SDN 101: What It Is, Why It Matters, and How to Do It

Despite all the buzz about software-defined networking (SDN), many organizations don’t yet have a clear idea of how it will benefit them. In this blog, I’ll tackle the what and why of SDN, and explain the different approaches you can consider.

What: A Disruptive Approach to Network Control

For the last quarter century, network devices have performed two types of processing:

• The data plane looks at a routing table to decide where to forward packets. This processing takes place in dedicated hardware ASICs.
• The control plane takes care of everything else, such as spanning tree, AAA, exporting NetFlow statistics, SNMP, and more. The control plane is implemented in software, and you can think of it as the brains of the network element.

So, if your network includes 200, 2000, or 20,000 network devices, that means you’re managing 200, 2000, or 20,000 control planes and keeping all of them up to date.

This network architecture remained about the same until 2007. That’s when Stanford University created a program called Clean Slate, which challenged program participants to propose how they would design the Internet if they could start with a clean slate and 20-30 years of hindsight. One of the ideas that took hold was SDN, defined as decoupling the control plane from the data plane. The control plane is implemented not on the network element, but on a centralized appliance or server. Applications can directly access the control plane—either to harvest network information or to program network behavior such as reserving bandwidth, assigning priority to traffic from certain IP addresses, and so on (Figure 1).

Figure 1  Traditional SDN Architecture: Control Plane Resides on a Centralized Server Instead of on Each Network Element

The standard SDN architecture shown in Figure 1 includes four components. One is the control plane, which resides on a server. Northbound APIs on the controller allow applications and the network to communicate. Agents on the network devices fulfill requests from the controller. Finally, OpenFlow is the Layer 2 protocol that the controller and agents use to communicate.
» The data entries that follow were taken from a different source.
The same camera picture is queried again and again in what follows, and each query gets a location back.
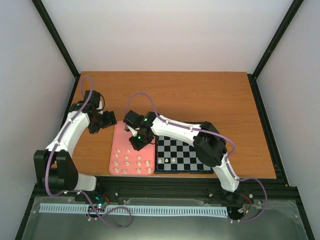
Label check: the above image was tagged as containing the right black frame post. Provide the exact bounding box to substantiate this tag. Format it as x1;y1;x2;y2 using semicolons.
251;0;305;78

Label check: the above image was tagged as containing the left black frame post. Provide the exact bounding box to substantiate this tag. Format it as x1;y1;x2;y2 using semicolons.
31;0;81;78

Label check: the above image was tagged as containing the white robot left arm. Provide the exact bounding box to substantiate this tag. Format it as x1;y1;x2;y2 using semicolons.
33;90;117;202

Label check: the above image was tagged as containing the pink plastic tray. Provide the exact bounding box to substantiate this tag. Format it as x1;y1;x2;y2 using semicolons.
109;121;155;177

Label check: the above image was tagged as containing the black frame post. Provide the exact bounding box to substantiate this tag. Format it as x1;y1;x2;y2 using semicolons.
251;0;305;78
31;0;81;78

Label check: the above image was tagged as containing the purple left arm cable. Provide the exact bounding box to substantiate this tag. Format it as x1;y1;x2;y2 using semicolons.
44;75;132;230

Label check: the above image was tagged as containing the black white chessboard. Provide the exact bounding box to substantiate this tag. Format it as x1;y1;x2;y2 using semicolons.
155;135;214;174

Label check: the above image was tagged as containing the black aluminium frame rail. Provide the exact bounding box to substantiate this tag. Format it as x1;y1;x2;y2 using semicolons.
32;174;300;208

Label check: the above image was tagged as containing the light blue cable duct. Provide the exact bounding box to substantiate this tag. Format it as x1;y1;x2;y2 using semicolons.
38;203;228;218

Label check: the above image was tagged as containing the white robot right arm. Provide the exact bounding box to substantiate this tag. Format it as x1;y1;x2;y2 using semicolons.
123;110;240;203

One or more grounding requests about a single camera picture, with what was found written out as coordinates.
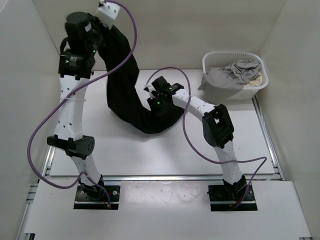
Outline black trousers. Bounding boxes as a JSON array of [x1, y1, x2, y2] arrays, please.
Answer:
[[98, 26, 184, 134]]

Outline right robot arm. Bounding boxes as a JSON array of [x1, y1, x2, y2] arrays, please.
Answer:
[[144, 76, 247, 200]]

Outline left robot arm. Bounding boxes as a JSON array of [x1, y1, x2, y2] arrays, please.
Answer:
[[47, 12, 106, 201]]

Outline grey garment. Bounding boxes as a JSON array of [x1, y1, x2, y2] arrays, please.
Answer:
[[198, 59, 262, 103]]

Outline white laundry basket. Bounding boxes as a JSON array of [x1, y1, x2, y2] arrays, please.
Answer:
[[198, 50, 269, 103]]

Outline beige garment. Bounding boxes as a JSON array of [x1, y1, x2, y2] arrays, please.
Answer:
[[245, 72, 263, 88]]

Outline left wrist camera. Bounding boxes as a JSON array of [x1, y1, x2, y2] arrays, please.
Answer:
[[94, 0, 120, 29]]

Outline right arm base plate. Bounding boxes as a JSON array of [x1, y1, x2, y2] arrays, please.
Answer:
[[207, 185, 258, 212]]

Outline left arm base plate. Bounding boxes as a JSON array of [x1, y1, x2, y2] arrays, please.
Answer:
[[73, 185, 121, 210]]

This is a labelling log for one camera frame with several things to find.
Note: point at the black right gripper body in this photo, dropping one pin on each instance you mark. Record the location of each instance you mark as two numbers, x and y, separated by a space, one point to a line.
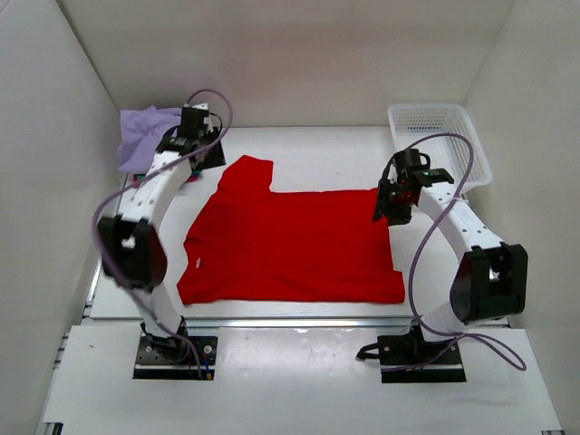
396 208

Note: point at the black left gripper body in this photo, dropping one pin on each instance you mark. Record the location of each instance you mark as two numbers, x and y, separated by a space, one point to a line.
215 155

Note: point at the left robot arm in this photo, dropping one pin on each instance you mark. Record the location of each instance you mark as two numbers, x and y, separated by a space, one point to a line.
131 250

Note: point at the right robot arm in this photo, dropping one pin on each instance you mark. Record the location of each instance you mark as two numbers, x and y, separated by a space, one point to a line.
491 280

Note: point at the white plastic basket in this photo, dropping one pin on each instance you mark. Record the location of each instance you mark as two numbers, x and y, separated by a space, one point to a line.
412 121

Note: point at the lilac folded t-shirt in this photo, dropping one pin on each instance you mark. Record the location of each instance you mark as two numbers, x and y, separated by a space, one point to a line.
141 133

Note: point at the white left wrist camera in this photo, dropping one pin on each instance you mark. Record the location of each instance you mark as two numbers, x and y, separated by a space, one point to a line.
201 106

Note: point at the aluminium table rail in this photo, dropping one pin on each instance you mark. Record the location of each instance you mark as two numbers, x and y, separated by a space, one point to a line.
299 323

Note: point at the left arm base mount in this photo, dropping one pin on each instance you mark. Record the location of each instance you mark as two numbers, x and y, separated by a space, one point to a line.
169 358

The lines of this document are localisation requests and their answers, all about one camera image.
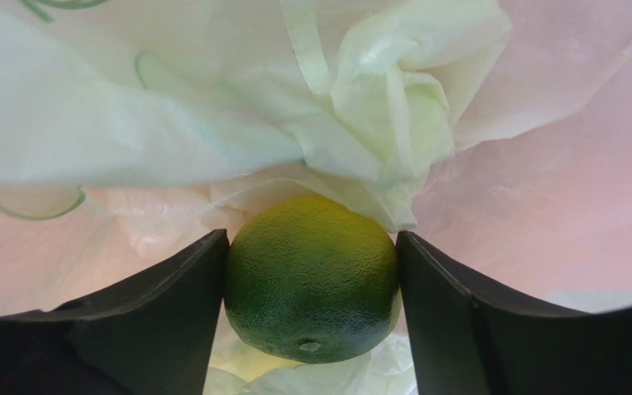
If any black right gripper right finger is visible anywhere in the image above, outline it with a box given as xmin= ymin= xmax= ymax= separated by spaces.
xmin=396 ymin=232 xmax=632 ymax=394

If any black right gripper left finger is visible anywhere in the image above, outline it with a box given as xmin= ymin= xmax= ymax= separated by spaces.
xmin=0 ymin=230 xmax=229 ymax=394

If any green fake lime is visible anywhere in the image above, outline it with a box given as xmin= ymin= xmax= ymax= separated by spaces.
xmin=224 ymin=196 xmax=402 ymax=364

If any pale green plastic bag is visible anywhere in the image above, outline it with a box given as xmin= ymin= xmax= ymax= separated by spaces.
xmin=0 ymin=1 xmax=632 ymax=394

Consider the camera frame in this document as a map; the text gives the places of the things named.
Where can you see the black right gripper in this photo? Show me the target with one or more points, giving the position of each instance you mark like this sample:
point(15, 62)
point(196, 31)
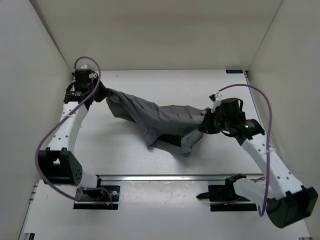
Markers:
point(206, 126)

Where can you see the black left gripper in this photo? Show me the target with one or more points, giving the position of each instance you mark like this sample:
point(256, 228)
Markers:
point(104, 92)

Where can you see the grey pleated skirt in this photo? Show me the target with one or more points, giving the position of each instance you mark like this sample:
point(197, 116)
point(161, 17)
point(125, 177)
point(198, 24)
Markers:
point(172, 128)

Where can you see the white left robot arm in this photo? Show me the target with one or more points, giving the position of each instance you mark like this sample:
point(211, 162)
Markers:
point(57, 161)

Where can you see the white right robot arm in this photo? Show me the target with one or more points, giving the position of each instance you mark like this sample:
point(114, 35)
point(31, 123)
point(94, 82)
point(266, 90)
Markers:
point(285, 198)

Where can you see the right blue corner label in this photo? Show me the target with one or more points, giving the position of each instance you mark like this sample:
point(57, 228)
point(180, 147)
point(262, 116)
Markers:
point(234, 71)

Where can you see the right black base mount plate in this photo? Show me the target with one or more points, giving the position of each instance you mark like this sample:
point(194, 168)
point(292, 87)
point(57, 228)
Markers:
point(223, 198)

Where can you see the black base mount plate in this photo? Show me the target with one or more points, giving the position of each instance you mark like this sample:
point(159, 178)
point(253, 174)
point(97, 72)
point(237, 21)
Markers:
point(223, 198)
point(104, 199)

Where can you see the aluminium table edge rail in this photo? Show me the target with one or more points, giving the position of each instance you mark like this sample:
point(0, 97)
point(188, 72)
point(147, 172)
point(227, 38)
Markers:
point(164, 177)

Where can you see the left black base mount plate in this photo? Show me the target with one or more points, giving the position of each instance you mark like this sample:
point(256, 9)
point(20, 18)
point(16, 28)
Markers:
point(104, 199)

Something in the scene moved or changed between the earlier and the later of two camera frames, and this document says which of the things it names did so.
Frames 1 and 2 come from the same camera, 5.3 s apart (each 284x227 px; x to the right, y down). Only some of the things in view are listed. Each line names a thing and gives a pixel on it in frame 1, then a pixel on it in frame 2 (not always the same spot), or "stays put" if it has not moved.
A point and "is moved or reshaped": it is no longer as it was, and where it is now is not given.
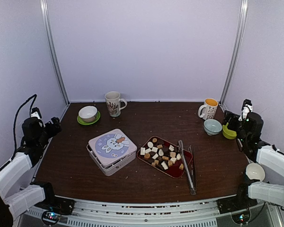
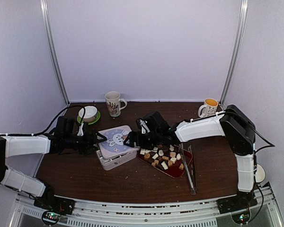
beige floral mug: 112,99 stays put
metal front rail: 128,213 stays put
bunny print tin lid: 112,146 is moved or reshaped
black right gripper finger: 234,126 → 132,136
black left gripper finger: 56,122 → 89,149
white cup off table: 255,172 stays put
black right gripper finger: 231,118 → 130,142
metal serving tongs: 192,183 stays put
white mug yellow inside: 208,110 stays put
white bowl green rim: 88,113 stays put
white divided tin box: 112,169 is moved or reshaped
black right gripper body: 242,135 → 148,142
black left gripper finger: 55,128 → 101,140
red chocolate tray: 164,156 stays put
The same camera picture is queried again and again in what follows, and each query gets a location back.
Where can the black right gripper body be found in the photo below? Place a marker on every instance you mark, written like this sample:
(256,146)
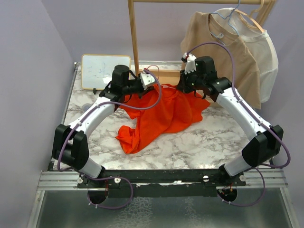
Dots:
(194,81)

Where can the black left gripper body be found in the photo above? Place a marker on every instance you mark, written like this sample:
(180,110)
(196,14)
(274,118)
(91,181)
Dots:
(133,87)

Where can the orange t-shirt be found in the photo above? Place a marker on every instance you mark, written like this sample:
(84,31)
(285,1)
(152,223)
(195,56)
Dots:
(174,113)

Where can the pink wire hanger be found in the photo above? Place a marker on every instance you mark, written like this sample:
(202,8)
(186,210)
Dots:
(166,74)

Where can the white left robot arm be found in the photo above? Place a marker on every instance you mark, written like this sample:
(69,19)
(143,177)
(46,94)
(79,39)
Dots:
(70,145)

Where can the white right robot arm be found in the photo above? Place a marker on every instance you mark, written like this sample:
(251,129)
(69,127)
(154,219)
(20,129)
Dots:
(263,137)

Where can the beige t-shirt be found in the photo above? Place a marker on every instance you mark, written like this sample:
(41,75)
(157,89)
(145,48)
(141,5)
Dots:
(203,28)

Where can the white t-shirt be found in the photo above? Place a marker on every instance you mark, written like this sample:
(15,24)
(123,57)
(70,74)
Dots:
(261,47)

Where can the wooden hanger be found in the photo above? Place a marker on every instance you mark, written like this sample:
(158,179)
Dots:
(248,20)

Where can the wooden clothes rack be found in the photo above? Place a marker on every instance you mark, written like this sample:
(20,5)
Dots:
(260,17)

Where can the small whiteboard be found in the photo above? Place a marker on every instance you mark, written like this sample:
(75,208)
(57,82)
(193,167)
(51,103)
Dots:
(96,70)

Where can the small clear plastic cup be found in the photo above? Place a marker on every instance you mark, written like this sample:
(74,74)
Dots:
(85,107)

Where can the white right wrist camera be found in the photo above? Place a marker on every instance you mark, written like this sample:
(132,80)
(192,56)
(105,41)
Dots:
(189,60)

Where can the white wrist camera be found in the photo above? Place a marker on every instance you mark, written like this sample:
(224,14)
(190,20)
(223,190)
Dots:
(147,80)
(189,60)

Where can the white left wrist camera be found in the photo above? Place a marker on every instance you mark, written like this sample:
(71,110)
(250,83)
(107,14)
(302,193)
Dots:
(147,80)

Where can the blue wire hanger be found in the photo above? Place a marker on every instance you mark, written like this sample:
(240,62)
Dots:
(227,19)

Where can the black mounting rail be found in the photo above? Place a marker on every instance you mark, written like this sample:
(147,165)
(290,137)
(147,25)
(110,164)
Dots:
(161,183)

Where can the aluminium table frame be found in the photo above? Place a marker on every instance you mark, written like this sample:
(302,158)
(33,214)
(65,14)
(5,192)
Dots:
(269,176)

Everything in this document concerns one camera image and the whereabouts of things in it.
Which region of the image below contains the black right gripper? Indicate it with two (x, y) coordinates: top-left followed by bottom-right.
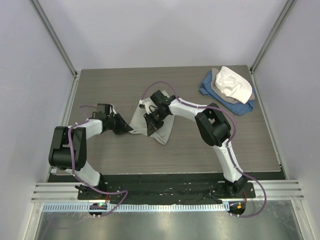
(144, 109), (169, 137)

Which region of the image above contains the grey cloth napkin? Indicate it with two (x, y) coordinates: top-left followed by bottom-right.
(129, 90), (175, 145)

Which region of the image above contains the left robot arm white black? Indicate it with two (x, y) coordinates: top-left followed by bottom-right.
(48, 103), (133, 200)

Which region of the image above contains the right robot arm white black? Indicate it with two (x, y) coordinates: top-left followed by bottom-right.
(138, 90), (248, 198)

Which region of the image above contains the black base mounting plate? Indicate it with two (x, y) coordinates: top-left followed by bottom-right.
(76, 173), (256, 205)

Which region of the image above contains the blue checked cloth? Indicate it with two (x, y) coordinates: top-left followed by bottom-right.
(199, 70), (255, 116)

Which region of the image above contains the beige grey cloth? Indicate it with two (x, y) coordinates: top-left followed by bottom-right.
(211, 68), (256, 104)

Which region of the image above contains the white cloth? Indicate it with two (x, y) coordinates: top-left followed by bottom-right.
(214, 66), (253, 104)

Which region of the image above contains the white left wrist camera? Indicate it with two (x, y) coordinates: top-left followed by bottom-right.
(109, 105), (117, 116)

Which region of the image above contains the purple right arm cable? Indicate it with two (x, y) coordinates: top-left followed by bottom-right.
(141, 81), (268, 218)

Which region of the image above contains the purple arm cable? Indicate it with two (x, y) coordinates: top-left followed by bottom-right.
(141, 81), (268, 218)
(67, 104), (129, 218)

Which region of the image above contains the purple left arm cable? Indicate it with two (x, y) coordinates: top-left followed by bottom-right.
(67, 104), (129, 218)

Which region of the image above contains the right aluminium frame post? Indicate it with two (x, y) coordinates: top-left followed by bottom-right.
(249, 0), (298, 73)

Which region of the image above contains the aluminium frame post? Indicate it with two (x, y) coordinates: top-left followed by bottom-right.
(249, 0), (298, 73)
(29, 0), (79, 77)

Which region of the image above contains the white slotted cable duct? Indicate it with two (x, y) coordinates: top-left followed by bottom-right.
(42, 202), (230, 213)

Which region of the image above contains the left aluminium frame post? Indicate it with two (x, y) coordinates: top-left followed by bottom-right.
(29, 0), (79, 77)

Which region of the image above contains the front aluminium frame rail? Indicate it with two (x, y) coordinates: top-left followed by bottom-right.
(31, 180), (304, 203)
OpenFlow is part of the SDN story, but not the whole story. I’ll get back to that later in this blog.

Why Should You Care About SDN?

The goal of SDN is to let each business application (and not you) program the network to optimize its own performance. Use cases for SDN are still unfolding, but here are some of the more popular ones:

• “Network slicing,” referring to partitioning the physical network into logical slices for different research teams, often in university settings.
• Centralizing policy control for all devices on your network, to save time and reduce the chances of configuration errors.
• Segmenting cloud service provider networks for hundreds or thousands of tenants.
• Examining traffic flowing into massive data centers (for content providers, for instance) to improve network performance.
• Helping service providers more quickly introduce new, revenue-generating services.
• Enabling individual applications to directly program the network to acquire the resources they need to optimize performance in any set of network conditions 

How Cisco Is Advancing Network Programmability

Cisco provides several approaches for network programmability, and all of them together are called Cisco Open Network Environment (ONE). The three approaches are:

• The traditional SDN approach, using a controller, northbound API, agents, and OpenFlow.
• A set of APIs called onePK (for One Platform Kit). Application developers can use onePK APIs so that their applications can gather network statistics or program the network. You can use onePK to program the network in ways not possible with the traditional SDN approach. For example, in a university dorm, the router can assign priority to each student’s traffic based on the service level they purchased. Or, an application can reserve bandwidth in advance for special events, such as company-wide video announcements.
• Virtual overlay. By adding a logical overlay on top of your physical network fabric, you can allow  different tenants can create, modify, or tear down their own virtual networks without your having to make any changes to the physical network. Today’s technologies behind virtual overlays are Cisco Nexus 1000V virtual switches and Quantum APIs, an OpenStack technology that Cisco helped develop. Here’s a good white paper: Cisco Open Network Environment: Network Programmability and Virtual Network Overlays.

Figure 2  Virtual Overlays Provide Another Approach to Network Programmability

Summing Up

SDN and network programmability are an important advance for IT teams as well as users because they:

• Simplify the network by letting you manage one or a few control planes instead of one in every network element.
• Make it simpler to optimize application performance by automating network provisioning and related configuration activities.

Keep in mind that SDN is more than OpenFlow. Depending on your business needs, the best solution might be a traditional OpenFlow controller architecture, or it might be onePK APIs or virtual overlays.